The stock is down 18.4% since reporting and currently trades at $81.00.
Read our full, actionable report on Mercury Systems here, it’s free.
Huntington Ingalls (NYSE: HII)
Building Nimitz-class aircraft carriers used in active service, Huntington Ingalls (NYSE: HII) develops marine vessels and their mission systems and maintenance services.
Huntington Ingalls reported revenues of $3.48 billion, up 15.7% year on year. This result beat analysts’ expectations by 12.7%. More broadly, it was a mixed quarter as it also recorded a solid beat of analysts’ revenue estimates but a significant miss of analysts’ adjusted operating income estimates.
Huntington Ingalls delivered the biggest analyst estimates beat among its peers. The stock is down 3.8% since reporting and currently trades at $397.29.
Read our full, actionable report on Huntington Ingalls here, it’s free.
Market Update
Late in 2025 into early 2026, there was hand wringing around artificial intelligence. For software companies, the fear was that AI would erode pricing power and compress margins as new tools made it easier to replicate what once required expensive enterprise platforms.
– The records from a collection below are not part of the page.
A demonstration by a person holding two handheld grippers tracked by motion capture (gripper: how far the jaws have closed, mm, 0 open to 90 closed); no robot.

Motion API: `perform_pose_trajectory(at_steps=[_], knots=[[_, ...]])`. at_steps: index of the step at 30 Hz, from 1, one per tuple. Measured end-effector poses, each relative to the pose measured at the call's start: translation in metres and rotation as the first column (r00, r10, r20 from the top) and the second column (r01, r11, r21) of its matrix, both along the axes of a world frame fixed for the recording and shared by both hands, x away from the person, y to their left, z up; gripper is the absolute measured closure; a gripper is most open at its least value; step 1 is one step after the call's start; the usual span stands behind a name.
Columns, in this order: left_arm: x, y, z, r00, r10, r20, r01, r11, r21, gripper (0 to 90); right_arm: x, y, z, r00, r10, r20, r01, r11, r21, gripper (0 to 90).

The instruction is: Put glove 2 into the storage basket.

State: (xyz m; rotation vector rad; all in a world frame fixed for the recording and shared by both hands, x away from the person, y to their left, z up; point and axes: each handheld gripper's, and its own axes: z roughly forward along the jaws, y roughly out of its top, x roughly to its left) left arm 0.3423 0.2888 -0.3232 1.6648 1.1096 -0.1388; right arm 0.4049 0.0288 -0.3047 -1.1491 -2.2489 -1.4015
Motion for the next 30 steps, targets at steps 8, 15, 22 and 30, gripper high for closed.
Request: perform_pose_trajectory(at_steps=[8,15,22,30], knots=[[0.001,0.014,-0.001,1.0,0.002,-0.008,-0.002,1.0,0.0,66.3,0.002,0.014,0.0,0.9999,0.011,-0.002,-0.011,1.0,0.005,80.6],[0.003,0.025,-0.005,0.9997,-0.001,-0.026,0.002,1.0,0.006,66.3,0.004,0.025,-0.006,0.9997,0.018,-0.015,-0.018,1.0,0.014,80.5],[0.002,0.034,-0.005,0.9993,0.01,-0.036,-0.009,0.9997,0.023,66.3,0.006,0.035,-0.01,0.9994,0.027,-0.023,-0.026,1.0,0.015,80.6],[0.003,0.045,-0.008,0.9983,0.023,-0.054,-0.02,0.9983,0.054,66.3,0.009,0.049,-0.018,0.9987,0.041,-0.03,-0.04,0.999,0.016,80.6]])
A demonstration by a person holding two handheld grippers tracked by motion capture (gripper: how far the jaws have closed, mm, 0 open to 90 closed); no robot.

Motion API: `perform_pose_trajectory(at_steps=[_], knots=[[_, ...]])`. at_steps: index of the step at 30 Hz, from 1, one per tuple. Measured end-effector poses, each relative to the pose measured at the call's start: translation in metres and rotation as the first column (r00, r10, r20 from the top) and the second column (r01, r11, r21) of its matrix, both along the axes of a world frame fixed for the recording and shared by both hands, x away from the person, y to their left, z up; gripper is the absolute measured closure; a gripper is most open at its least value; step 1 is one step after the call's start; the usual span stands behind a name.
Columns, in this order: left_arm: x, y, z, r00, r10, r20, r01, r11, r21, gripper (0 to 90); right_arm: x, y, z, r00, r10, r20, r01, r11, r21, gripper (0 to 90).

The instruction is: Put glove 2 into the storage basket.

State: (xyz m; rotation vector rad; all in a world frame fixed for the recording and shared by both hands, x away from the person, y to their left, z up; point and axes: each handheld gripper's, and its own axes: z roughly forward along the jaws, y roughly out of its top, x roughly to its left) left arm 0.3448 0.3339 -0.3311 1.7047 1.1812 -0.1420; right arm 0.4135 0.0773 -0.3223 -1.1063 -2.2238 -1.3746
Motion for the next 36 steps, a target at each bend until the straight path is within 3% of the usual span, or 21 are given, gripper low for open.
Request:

Crypto investors had their own version of the same anxiety: if AI agents could trade, allocate capital, and manage wallets autonomously, what exactly was the long-term value of today’s crypto infrastructure?
These concerns triggered a noticeable rotation away from these sectors and into safer havens. But markets rarely dwell on one narrative for long. Spring 2026 came, and the focus shifted abruptly from technological disruption to geopolitical risk. The US’ conflict with Iran became the dominant driver of market psychology, and when geopolitics takes center stage, the script changes quickly. Investors stop debating growth rates and start worrying about oil supply, inflation, and global stability.